The variability of mixing at the continental slope

Abstract
The benthic boundary layer on the continental slope is a region in which isopycnal surfaces intersect topography. It is, in consequence, particularly subject to variability caused by reflecting internal gravity waves, as well as by trapped baroclinic slope waves. Observations made using an array of moorings off the west slope of the Porcupine Bank reveal the presence there of a northerly along-slope current at depths of 3000-4000 m, which extends to some 20 km off-slope, and of waves of periods 2-9 days trapped within about 10 km ( ca. 1 Rossby radius) of the slope.
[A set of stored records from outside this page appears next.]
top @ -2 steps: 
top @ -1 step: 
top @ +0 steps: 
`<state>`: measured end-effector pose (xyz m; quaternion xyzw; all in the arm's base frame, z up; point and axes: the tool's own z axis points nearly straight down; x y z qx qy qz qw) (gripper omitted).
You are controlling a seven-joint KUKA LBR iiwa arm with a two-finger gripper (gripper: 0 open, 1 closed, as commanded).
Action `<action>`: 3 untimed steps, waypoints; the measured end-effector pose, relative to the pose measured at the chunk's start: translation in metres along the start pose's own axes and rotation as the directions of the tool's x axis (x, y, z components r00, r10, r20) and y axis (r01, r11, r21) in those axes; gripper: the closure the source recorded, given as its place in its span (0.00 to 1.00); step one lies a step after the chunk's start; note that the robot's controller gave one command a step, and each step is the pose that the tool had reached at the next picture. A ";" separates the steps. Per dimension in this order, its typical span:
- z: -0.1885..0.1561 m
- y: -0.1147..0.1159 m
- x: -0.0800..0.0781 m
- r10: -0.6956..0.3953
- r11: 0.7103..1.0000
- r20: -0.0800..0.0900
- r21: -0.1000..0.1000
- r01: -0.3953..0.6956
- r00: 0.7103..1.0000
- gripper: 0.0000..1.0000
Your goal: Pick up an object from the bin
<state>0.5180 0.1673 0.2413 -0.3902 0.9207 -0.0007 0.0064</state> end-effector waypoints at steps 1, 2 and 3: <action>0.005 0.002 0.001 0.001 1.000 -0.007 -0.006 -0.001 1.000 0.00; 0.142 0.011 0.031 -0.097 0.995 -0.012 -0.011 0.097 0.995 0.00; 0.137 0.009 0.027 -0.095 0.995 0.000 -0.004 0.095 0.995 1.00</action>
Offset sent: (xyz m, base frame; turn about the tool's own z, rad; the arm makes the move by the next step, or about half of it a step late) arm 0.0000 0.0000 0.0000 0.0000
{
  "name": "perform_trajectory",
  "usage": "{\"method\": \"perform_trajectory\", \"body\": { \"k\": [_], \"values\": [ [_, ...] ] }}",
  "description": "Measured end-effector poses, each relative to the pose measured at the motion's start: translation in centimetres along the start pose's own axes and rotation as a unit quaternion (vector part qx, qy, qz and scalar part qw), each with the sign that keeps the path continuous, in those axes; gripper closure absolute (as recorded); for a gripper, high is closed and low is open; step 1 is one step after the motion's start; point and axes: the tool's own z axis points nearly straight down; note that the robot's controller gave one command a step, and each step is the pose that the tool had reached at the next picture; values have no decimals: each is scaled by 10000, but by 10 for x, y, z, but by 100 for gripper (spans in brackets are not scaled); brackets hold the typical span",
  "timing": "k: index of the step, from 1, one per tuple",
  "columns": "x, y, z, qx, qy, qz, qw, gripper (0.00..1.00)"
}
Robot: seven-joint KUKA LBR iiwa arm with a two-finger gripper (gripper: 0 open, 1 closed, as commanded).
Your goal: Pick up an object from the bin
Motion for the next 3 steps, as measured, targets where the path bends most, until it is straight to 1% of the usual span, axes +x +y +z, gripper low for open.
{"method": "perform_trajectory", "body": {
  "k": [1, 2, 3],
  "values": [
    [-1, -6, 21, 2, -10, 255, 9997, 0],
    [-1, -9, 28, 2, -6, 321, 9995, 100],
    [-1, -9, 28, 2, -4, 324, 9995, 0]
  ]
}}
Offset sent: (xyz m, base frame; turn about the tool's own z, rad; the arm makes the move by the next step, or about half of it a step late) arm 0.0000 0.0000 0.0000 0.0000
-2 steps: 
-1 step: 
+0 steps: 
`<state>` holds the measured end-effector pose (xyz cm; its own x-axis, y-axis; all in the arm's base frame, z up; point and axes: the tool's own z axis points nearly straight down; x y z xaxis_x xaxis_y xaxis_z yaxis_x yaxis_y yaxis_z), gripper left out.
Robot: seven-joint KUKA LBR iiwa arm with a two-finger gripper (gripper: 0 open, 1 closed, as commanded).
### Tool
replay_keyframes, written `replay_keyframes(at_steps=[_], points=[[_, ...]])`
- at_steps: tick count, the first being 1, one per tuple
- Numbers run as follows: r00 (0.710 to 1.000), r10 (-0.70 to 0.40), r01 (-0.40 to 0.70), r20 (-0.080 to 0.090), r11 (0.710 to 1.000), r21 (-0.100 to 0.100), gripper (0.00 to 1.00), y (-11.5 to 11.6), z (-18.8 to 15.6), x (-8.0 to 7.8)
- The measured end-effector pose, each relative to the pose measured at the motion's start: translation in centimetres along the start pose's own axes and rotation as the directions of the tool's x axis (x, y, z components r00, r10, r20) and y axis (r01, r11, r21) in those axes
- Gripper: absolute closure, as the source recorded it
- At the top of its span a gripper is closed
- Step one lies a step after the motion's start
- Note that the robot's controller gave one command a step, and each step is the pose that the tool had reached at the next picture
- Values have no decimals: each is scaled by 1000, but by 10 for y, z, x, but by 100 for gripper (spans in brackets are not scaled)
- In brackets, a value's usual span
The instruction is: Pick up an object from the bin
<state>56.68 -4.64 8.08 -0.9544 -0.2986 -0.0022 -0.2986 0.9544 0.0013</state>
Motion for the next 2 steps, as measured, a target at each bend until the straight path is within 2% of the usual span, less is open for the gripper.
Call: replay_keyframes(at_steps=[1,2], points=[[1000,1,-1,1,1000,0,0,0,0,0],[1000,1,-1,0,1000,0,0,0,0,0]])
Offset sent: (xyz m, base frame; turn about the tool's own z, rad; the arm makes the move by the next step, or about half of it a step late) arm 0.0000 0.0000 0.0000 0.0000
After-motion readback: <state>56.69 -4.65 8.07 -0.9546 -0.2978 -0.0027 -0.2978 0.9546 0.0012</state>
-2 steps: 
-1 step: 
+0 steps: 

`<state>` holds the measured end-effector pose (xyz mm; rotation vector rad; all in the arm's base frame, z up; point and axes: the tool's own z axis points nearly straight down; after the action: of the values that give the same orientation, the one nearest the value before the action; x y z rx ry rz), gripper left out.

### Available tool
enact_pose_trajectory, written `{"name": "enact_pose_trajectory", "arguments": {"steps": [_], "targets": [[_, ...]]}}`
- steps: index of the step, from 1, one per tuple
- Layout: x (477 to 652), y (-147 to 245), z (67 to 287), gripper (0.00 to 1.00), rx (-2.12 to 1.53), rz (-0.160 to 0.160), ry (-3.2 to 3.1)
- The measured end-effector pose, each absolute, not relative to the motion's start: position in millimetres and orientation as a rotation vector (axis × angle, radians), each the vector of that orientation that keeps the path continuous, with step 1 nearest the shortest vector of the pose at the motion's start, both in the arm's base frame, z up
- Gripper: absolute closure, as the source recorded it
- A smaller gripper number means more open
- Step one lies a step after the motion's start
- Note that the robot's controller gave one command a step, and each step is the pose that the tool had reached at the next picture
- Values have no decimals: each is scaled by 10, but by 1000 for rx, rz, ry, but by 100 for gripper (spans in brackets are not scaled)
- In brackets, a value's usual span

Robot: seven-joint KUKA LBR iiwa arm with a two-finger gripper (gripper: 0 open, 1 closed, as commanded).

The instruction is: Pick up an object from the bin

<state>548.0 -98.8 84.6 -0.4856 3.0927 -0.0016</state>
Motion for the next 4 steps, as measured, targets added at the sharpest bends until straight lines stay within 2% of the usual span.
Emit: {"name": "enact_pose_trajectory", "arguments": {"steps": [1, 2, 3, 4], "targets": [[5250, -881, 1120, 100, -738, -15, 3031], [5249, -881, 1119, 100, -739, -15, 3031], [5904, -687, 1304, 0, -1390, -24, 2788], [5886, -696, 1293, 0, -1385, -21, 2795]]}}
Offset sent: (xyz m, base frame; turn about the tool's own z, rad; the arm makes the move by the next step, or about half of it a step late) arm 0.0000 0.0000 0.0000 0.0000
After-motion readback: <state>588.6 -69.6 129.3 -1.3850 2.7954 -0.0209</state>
Lower-frequency variations are dominant at greater distances. The tide has a significant spectral peak, with a first subharmonic apparent near the slope. Measurements of the temperature structure in the boundary layer have been made at 1705 m on the Hebrides slope and at 3447 m off the Porcupine Bank. In both areas the boundary layer structure is dominated by asymmetrical M 2 variations in the isopycnal surfaces, with displacements of50-100 m. Uniform near-bed ‘mixed’ layers appear during the tidal cycle, reaching to some 50 m off the sea bed, but are transient, lasting for only a fraction of the tidal cycle following sharp rises in isotherm levels, later to be replaced by statically stable conditions extending to within a few metres of the sea bed. The slope-trapped waves also modify the mean temperature gradients and are responsible for variations in the locations at which reflecting internal waves of given frequency are critical or resonant.